Supplied data:

■ ■ ■

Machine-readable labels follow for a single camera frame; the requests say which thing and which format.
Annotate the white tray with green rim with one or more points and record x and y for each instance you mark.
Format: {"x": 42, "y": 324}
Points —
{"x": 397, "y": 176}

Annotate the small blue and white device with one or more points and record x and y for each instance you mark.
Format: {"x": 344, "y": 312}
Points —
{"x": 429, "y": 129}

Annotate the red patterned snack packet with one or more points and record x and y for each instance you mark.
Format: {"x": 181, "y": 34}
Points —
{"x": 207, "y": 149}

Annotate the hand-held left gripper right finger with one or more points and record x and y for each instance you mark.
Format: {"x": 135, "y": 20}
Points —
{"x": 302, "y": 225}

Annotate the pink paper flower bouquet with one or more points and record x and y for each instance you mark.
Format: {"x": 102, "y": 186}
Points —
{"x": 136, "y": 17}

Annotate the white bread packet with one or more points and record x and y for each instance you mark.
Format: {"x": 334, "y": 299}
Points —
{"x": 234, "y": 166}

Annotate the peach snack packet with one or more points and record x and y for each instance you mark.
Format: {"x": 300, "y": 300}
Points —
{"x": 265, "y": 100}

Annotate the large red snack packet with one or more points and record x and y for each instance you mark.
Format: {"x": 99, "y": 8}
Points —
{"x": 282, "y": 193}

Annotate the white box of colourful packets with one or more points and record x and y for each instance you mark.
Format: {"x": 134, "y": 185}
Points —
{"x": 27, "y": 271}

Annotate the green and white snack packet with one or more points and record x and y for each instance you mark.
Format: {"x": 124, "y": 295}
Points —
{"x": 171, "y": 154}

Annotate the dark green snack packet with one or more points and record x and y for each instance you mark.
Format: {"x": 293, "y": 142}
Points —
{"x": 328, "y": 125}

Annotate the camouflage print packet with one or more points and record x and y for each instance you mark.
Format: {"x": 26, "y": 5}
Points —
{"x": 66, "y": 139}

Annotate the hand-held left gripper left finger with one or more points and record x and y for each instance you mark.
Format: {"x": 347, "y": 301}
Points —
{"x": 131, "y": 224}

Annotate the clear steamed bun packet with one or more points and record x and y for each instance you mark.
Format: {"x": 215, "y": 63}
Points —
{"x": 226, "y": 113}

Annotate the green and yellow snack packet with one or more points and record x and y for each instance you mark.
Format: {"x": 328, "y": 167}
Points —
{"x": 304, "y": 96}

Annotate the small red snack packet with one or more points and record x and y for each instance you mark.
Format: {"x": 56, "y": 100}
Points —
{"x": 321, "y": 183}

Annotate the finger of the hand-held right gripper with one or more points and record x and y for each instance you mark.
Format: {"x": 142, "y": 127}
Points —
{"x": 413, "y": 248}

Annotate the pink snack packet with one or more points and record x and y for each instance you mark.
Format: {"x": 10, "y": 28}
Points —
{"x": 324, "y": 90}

■ ■ ■

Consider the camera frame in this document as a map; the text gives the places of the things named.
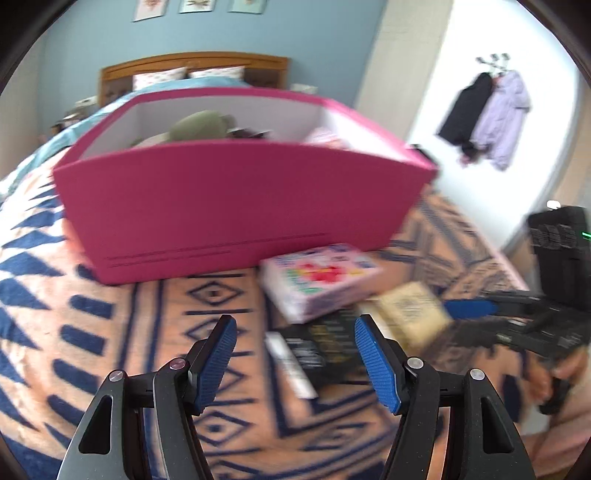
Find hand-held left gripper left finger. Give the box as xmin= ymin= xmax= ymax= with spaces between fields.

■ ■ ■

Work request: Scan the preceding records line by line, and state how many lines contain "pink". Nothing else belongs in the answer.

Response: 2